Barring a large-scale global collapse, there will always be people who need sensitive goods shipped around the country. It’s going to take time before people entrust their sensitive and fragile items in the “hands” of a robot.

Electric Trucks Will Be Everywhere

Right now, there are around 7 million electric cars on the road. This number is increasing exponentially, not gradually. These cars aren’t going anywhere, and they’re only getting better, faster, more efficient, and more affordable. It’s not far-fetched to suggest that not only will electric cars be everywhere 25 years from now, but so will electric trucks.

With global climate change not going anywhere, it’s inevitable that the trucking industry will be affected by both laws and products that are designed to help preserve the earth.

As the electric trucks begin to catch up in quality to their gas-guzzling counterparts, it’s inevitable that there will be more electric trucks.

I wouldn’t be surprised if there aren’t more electric trucks than gas guzzlers.

Tech Will Still Replace Some Jobs

Though it’s likely that there will still be truck drivers 25 years from now, automation is still going to take some jobs from truckers.

In fact, technology is probably going to change the playing field more in terms of competition in the trucking market. As complex software becomes more largely available, it’s likely that trucking brokerages will completely disappear.

Some large companies will emerge as industry leaders, but because there won’t

There will be no more empty routes, hardly any paperwork, and much fewer idle trucks.
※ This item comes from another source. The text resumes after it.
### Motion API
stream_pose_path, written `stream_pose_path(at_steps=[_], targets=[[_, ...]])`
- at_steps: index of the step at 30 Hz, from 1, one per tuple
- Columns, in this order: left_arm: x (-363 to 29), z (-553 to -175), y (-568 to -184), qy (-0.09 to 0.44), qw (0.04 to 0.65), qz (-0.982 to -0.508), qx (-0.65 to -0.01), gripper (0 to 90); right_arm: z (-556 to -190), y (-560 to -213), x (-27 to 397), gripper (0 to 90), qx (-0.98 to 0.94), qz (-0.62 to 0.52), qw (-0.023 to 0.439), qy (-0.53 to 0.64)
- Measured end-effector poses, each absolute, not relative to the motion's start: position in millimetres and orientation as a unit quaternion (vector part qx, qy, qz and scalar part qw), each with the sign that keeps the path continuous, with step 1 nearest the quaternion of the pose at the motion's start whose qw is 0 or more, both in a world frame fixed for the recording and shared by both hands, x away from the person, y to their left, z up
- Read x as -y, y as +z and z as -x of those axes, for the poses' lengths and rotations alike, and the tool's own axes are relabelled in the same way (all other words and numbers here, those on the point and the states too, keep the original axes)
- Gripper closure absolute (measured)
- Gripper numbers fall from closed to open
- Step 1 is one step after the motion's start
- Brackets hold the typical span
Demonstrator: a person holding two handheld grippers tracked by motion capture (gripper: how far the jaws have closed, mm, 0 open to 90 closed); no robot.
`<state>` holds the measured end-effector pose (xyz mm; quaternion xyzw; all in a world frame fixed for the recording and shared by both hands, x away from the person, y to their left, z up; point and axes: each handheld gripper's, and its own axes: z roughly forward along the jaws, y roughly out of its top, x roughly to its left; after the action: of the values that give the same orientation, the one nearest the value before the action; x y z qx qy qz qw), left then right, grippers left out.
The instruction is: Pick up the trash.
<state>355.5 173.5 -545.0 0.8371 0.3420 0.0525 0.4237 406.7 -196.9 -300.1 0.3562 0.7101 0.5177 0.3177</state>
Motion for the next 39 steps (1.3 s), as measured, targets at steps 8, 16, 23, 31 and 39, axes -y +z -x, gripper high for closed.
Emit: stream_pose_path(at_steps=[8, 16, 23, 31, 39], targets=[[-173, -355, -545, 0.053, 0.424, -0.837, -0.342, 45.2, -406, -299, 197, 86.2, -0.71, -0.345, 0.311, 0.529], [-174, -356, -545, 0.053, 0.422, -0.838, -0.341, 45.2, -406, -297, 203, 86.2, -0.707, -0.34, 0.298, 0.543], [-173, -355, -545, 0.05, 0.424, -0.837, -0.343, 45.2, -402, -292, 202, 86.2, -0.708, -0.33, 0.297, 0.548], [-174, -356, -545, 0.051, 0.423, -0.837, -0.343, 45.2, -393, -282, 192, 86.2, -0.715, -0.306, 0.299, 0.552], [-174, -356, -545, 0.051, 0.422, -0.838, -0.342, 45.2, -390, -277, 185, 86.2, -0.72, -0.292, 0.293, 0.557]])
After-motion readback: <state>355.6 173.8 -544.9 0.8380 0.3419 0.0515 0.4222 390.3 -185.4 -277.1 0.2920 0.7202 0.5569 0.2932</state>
Technology is designed to make our lives easier, and as it becomes a larger and larger part of the trucking industry, efficiency will become one of the highest priorities for trucking companies.

Closing Thoughts

As interesting as it is to dream about flying cars, total automation, and technology eliminating entire industries, trucking isn’t going anywhere any time soon.

As long as there is a global network for people to ship items, there is going to be a need for people to facilitate and execute the operations of a shipping business. In the next 25 years, the trucking industry is going to go through some big changes, but perhaps not as many as you might think.

Now, if you were to ask us about the trucking industry 50 years from now, that’s a completely different story.

I mean, if you asked someone in 1950 about the future of technology, I’m sure that “the internet” was the last thing that they’d ever have thought of.

Perhaps the next revolutionary invention on the horizon doesn’t even exist yet. Only time will tell.